Il momento di grave crisi economica non permette gli investimenti di cui la scuola avrebbe bisogno. Ma nonostante ciò il presule non crede che il Paese accetterà gli aiuti di Nazioni Unite e Banca Mondiale. «Il sostegno è legato ad alcune condizioni, tra cui l’adozione di misure di controllo delle nascite, e la legalizzazione dell’aborto e dei matrimoni omosessuali. Una minaccia di nuove dipendenze a soli 50 anni d’indipendenza».

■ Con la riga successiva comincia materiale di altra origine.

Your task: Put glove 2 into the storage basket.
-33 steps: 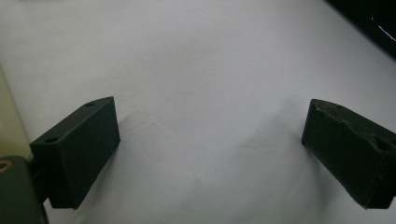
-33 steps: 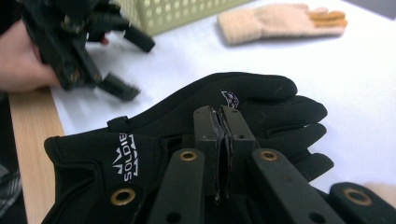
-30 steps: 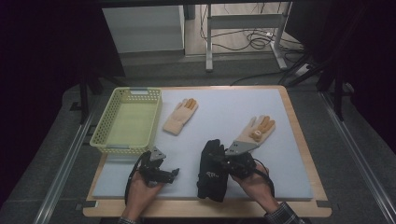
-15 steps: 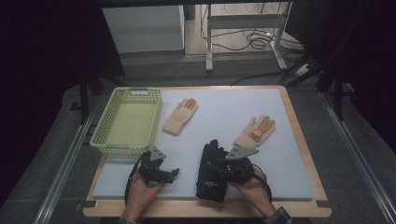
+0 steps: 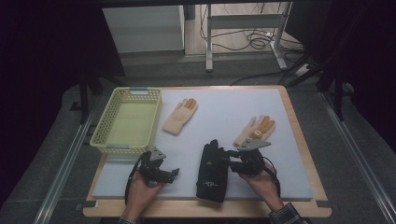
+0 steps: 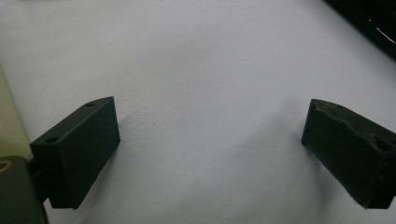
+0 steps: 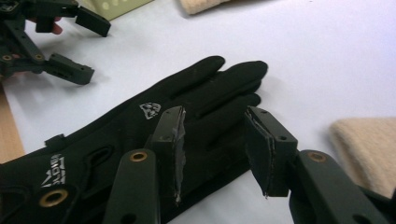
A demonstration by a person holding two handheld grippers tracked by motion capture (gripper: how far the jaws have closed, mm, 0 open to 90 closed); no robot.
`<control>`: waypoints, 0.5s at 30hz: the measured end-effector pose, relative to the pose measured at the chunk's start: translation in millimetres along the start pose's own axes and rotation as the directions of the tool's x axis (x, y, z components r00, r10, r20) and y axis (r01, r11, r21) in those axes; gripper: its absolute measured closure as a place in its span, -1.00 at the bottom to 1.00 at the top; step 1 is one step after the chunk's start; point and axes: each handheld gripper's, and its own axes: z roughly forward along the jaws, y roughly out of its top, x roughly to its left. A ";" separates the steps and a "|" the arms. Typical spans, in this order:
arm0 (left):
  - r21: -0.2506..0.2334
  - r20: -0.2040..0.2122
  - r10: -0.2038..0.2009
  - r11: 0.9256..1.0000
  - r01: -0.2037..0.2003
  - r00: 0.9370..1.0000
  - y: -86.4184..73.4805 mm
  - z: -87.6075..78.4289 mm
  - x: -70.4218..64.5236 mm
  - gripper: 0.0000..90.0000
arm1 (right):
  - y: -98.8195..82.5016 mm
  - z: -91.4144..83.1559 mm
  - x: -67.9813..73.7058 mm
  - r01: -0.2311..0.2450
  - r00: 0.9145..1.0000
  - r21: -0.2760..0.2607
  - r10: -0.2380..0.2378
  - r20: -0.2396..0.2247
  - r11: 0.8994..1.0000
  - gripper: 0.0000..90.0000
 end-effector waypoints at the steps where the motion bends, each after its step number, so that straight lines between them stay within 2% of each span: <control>1: 0.000 0.000 0.000 1.000 0.000 1.000 0.0 0.0 0.0 -0.90 | -0.1 -0.1 -0.8 -0.004 1.000 -0.001 0.004 0.002 1.000 0.26; 10: 0.000 0.000 0.000 1.000 0.000 1.000 0.0 0.0 0.0 -0.90 | -2.2 -5.0 -15.7 -0.023 0.999 0.001 0.023 0.043 1.000 0.22; 15: 0.001 0.001 0.002 1.000 -0.002 1.000 0.0 0.0 0.1 -0.90 | -4.4 -3.7 -24.2 -0.060 0.998 0.004 0.060 0.034 0.998 0.18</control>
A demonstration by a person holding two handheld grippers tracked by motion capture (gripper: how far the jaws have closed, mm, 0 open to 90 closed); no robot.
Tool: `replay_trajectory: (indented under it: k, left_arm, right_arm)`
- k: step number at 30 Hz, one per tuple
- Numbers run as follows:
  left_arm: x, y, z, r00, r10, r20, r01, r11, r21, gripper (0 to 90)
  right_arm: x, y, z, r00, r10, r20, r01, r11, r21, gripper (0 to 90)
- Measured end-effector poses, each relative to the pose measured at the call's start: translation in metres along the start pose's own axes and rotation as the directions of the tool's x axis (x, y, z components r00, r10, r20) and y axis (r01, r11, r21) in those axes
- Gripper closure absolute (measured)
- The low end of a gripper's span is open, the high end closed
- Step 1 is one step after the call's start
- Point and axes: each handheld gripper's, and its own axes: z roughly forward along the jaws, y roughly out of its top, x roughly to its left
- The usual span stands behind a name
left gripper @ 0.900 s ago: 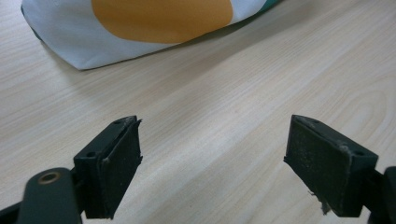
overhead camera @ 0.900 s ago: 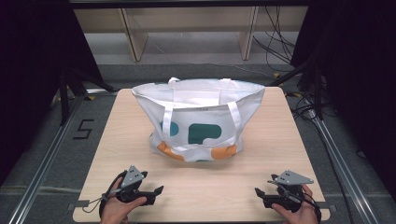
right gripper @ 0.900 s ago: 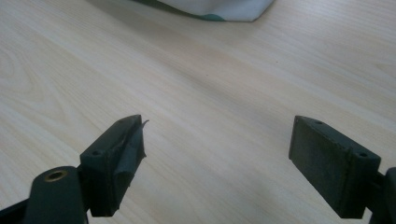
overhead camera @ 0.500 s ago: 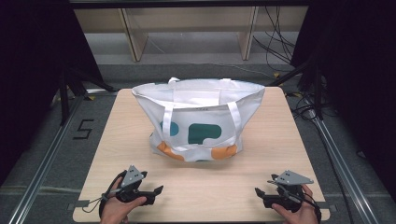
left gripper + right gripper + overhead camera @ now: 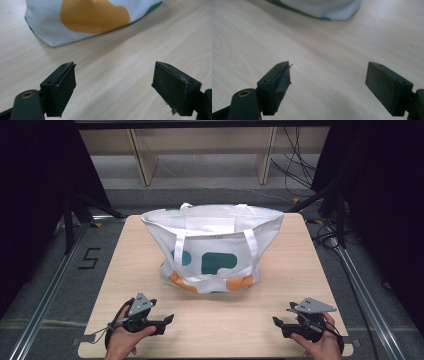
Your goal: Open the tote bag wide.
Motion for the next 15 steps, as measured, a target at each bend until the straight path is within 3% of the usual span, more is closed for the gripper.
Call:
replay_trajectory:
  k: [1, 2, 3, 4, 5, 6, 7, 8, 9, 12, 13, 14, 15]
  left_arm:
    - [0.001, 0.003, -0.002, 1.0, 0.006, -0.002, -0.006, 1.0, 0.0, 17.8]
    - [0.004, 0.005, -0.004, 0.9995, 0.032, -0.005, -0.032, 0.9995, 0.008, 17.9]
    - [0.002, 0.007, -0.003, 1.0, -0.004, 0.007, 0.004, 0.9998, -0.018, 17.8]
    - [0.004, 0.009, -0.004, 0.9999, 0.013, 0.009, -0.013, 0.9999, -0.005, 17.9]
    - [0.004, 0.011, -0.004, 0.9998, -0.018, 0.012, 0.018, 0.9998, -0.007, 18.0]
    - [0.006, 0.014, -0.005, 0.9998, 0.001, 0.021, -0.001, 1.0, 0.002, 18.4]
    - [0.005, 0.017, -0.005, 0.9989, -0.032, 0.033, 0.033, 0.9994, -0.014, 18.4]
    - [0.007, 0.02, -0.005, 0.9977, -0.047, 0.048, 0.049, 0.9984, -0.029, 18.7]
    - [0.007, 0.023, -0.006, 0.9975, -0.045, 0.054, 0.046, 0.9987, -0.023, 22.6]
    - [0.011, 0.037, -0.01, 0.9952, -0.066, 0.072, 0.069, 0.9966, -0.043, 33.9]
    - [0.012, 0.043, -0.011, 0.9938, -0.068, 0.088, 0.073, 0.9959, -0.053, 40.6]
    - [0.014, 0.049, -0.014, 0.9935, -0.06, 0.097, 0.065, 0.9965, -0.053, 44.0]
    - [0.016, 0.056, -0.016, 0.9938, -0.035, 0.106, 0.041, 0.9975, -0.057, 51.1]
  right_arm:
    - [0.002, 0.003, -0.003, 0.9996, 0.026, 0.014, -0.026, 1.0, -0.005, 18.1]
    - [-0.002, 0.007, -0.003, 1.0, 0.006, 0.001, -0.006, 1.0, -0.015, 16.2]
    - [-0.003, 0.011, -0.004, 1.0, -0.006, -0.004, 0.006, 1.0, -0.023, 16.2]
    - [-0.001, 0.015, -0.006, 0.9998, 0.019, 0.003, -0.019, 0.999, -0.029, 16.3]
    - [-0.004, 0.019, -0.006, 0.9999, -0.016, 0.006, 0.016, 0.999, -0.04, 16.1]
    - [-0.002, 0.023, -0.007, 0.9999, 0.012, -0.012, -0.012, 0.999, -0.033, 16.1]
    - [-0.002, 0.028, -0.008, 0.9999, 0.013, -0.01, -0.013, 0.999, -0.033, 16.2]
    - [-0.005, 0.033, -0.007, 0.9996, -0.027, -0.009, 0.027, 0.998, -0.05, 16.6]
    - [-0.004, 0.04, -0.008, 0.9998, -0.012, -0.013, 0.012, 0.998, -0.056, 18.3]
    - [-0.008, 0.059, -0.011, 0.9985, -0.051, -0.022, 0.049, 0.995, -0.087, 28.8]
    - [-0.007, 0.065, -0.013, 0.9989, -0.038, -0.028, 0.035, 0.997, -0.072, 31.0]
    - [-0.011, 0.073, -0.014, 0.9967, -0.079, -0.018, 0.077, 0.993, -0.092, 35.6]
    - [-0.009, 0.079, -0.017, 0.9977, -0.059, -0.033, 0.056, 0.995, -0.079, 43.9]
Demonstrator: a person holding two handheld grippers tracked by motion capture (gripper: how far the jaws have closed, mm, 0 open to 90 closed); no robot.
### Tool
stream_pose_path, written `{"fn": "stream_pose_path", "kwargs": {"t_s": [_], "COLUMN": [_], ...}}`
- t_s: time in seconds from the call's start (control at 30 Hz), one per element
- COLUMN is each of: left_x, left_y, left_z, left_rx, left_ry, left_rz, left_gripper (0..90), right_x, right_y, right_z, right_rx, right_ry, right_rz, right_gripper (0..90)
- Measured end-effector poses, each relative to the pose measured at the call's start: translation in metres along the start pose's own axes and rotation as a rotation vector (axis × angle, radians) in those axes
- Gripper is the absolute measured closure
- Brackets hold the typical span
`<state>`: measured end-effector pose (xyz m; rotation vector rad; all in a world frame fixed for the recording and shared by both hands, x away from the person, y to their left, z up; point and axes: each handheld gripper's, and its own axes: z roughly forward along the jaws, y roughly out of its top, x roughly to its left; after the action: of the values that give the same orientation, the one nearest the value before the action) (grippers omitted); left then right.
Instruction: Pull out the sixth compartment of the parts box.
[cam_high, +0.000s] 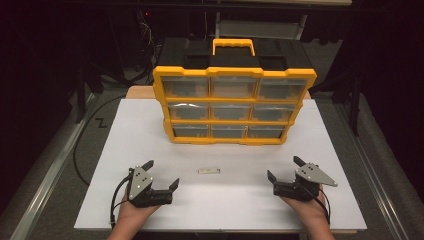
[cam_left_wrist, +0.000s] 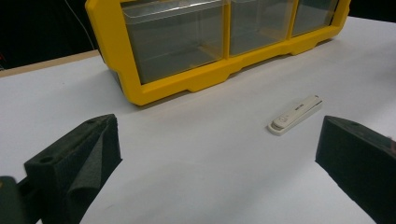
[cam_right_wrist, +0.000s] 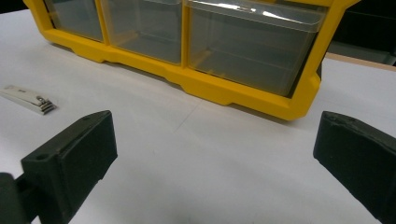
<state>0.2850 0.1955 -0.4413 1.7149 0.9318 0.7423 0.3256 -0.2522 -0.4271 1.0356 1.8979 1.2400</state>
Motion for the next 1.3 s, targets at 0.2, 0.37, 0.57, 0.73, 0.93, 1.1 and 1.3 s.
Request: {"fn": "stream_pose_path", "kwargs": {"t_s": [0.2, 0.37, 0.57, 0.73, 0.93, 1.1, 1.3], "left_x": [0.0, 0.001, 0.003, 0.004, 0.005, 0.006, 0.006], "left_y": [-0.001, -0.001, -0.001, -0.001, 0.0, 0.0, 0.0], "left_z": [0.001, 0.001, 0.001, 0.0, -0.001, -0.001, -0.001], "left_rx": [-0.002, -0.001, -0.005, -0.007, -0.009, -0.013, -0.016], "left_ry": [-0.003, -0.003, 0.004, 0.008, 0.009, 0.012, 0.008], "left_rz": [-0.005, -0.013, -0.021, -0.036, -0.045, -0.053, -0.055], "left_gripper": [0.7, 0.5, 0.3, 0.3, 0.2, 0.2, 0.3], "right_x": [-0.003, -0.004, -0.004, -0.005, -0.007, -0.008, -0.009], "right_y": [0.003, 0.005, 0.008, 0.011, 0.016, 0.019, 0.022], "right_z": [0.002, 0.005, 0.012, 0.018, 0.025, 0.032, 0.041], "right_rx": [0.004, 0.009, 0.019, 0.014, 0.018, 0.023, 0.029], "right_ry": [-0.025, -0.031, -0.027, -0.037, -0.051, -0.057, -0.053], "right_rz": [0.019, 0.025, 0.019, 0.022, 0.029, 0.022, 0.014], "right_gripper": [0.7, 0.7, 0.7, 0.7, 0.7, 0.7, 0.7]}}
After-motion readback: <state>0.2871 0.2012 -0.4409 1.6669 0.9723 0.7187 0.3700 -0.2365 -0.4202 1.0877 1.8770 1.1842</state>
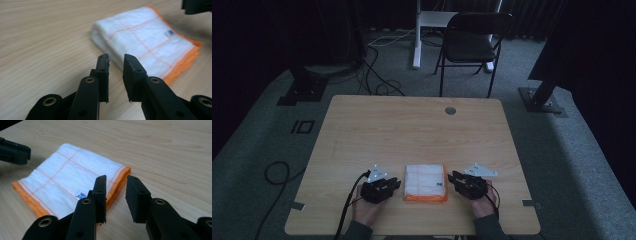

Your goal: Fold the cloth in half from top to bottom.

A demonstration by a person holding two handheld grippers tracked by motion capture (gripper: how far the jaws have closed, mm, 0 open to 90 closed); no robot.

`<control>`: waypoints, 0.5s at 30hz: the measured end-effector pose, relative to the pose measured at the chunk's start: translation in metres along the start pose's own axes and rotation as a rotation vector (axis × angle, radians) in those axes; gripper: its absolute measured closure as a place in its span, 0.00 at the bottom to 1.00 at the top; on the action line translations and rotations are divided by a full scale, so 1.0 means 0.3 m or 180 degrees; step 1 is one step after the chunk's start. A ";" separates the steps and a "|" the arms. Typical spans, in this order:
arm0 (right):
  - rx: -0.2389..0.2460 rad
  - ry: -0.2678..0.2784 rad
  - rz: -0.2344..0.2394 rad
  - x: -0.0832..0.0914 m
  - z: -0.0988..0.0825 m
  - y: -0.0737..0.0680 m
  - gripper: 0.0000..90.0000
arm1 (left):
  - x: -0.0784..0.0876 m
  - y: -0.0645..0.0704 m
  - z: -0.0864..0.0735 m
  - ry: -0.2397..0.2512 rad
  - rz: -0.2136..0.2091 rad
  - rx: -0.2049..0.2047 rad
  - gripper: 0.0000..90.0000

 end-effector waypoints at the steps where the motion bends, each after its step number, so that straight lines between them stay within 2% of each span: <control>1: 0.0008 0.0003 -0.0016 -0.002 -0.002 0.004 0.78 | 0.002 -0.010 -0.001 0.0012 0.0024 0.0017 0.83; 3: 0.0036 -0.0018 -0.0074 -0.005 -0.007 0.013 0.78 | 0.006 -0.028 -0.003 0.0024 0.0066 0.0048 0.83; 15: 0.0043 -0.0052 -0.0176 -0.009 -0.017 0.050 0.78 | 0.015 -0.097 -0.010 0.0060 0.0239 0.0183 0.81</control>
Point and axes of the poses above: each handheld gripper's, and its own axes: x roughly backward along the jaws, z roughly out of its top, y roughly to its right, the point moved 4 cm from there along -x, roughly forward along the jaws, and after that the axes turned 3 degrees about x, right-handed, at the moved point
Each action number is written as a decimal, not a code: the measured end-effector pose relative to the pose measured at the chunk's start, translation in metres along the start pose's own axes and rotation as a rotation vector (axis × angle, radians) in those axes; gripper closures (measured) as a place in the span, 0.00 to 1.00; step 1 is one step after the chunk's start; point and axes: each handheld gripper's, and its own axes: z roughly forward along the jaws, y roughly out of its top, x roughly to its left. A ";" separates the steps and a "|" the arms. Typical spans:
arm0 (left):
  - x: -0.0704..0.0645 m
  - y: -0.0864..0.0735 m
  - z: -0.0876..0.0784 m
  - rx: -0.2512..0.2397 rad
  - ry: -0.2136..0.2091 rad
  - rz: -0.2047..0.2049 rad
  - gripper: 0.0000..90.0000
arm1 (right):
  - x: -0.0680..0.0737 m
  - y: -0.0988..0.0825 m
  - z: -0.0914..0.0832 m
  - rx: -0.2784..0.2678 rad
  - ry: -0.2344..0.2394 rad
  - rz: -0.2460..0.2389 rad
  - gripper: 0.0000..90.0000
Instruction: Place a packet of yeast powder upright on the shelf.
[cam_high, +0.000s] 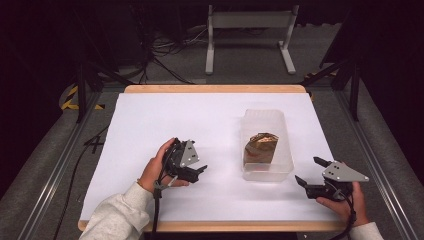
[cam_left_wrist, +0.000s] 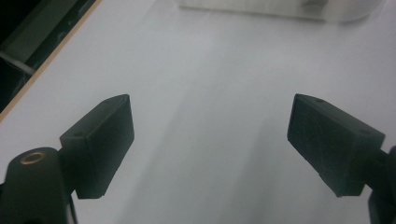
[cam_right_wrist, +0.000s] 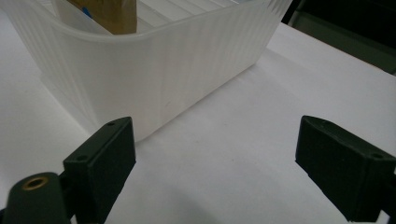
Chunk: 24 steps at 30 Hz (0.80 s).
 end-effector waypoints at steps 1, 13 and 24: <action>0.000 -0.003 -0.001 0.009 0.007 0.005 0.17 | 0.000 0.000 0.000 0.002 0.001 0.001 0.14; 0.007 -0.028 -0.021 0.028 0.039 -0.029 0.15 | 0.003 0.001 0.001 0.009 0.002 -0.013 0.14; 0.012 -0.067 -0.048 0.044 0.077 -0.102 0.14 | 0.008 0.004 0.004 0.020 0.006 -0.038 0.14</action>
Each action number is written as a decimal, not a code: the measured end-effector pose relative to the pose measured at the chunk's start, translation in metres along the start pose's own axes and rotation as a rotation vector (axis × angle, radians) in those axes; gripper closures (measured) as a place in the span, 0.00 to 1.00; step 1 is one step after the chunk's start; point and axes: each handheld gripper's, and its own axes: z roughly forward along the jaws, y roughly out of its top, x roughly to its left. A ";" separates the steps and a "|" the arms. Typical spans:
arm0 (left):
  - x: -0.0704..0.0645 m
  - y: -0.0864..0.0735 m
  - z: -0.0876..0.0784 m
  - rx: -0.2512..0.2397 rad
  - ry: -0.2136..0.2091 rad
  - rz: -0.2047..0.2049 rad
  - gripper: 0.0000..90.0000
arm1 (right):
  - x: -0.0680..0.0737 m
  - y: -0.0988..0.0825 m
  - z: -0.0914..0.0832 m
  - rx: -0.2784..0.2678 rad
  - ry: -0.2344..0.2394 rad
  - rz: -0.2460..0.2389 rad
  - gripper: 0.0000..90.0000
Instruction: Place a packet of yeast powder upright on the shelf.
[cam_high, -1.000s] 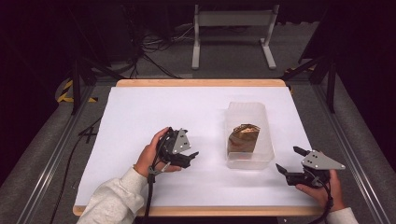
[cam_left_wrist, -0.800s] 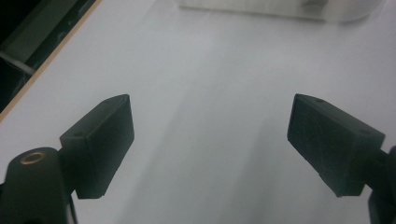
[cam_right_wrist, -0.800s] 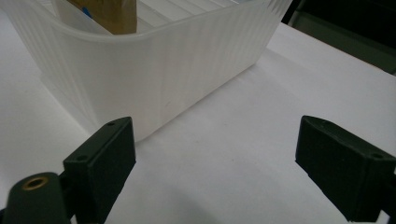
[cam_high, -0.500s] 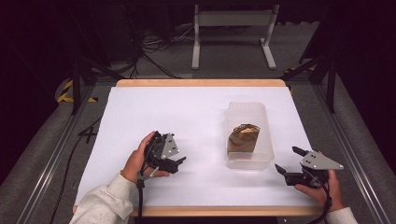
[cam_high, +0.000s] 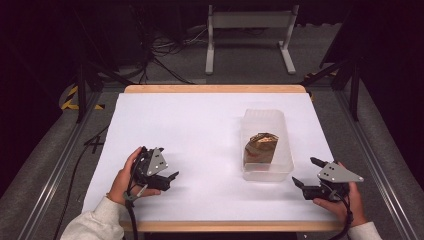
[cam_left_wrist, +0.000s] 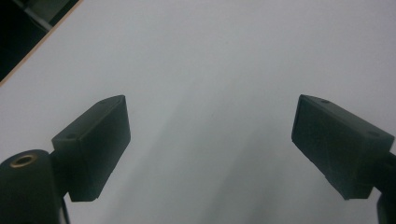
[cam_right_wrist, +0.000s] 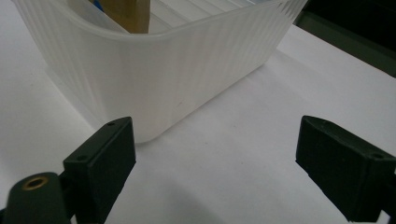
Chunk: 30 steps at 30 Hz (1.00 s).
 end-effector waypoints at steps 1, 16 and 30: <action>0.001 -0.003 -0.002 0.001 0.004 -0.004 0.14 | 0.000 0.000 0.000 -0.001 0.001 0.000 0.14; 0.007 -0.050 -0.023 -0.035 0.037 -0.148 0.13 | -0.001 0.000 -0.001 -0.011 0.002 0.008 0.14; 0.014 -0.086 -0.046 -0.117 0.046 -0.297 0.13 | -0.002 0.001 -0.001 -0.018 0.004 0.008 0.14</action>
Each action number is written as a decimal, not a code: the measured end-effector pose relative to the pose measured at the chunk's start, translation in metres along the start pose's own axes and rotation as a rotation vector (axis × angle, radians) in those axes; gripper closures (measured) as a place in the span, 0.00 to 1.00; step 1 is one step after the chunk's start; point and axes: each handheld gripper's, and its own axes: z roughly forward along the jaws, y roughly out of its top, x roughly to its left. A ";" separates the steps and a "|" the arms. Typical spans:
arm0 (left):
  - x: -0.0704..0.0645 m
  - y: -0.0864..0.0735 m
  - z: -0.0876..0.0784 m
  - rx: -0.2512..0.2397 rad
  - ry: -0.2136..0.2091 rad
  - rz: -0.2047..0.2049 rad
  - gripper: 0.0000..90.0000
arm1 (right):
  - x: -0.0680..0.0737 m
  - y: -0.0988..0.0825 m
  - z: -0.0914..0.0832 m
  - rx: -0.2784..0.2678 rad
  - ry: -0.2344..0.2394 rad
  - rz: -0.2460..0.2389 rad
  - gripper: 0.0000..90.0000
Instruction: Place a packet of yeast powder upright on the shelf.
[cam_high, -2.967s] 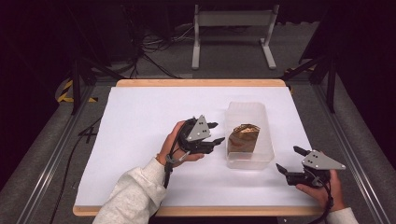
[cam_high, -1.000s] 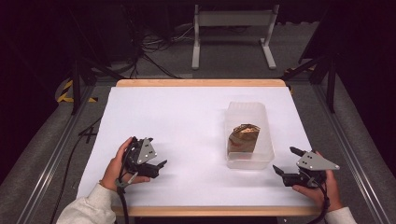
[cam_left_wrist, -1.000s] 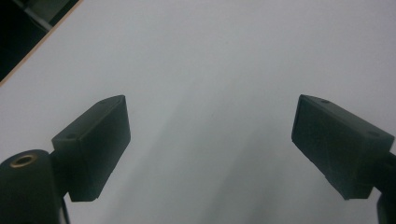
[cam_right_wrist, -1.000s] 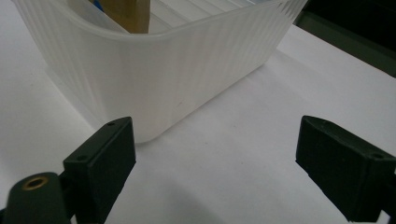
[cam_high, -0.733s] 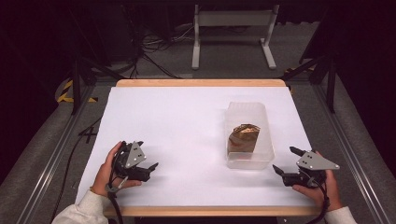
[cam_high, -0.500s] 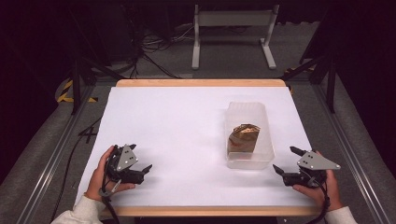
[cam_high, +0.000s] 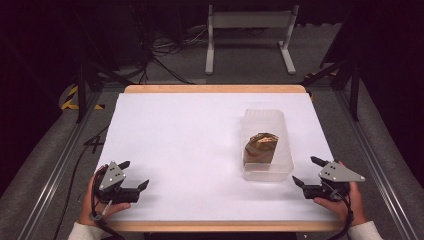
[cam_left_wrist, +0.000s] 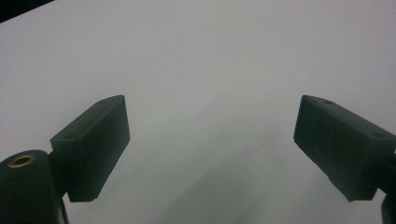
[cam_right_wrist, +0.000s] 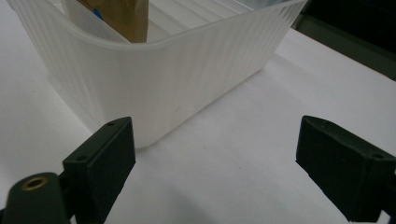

Nello Stato insulare vivono 1 milione e 300mila di persone. I musulmani sono il 6%, mentre gli hindu – a causa del massiccio afflusso di lavoratori immigrati dall’India - il 24%. I cristiani sono il 56%, i cattolici il 26%. La Chiesa cattolica è oggi fortemente impegnata a fronteggiare il continuo calo delle vocazioni. Più della metà dei sacerdoti dell’arcidiocesi ha superato i sessant’anni e solo quattro uomini sono prossimi all’ordinazione. Colpa del dilagante materialismo “importato” direttamente dagli Stati Uniti. «Ma noi non ci arrendiamo. Siamo pronti a lottare per rinnovare la cultura cattolica e rafforzare la nostra identità etica e morale. Anche se non tutta la classe politica è al nostro fianco».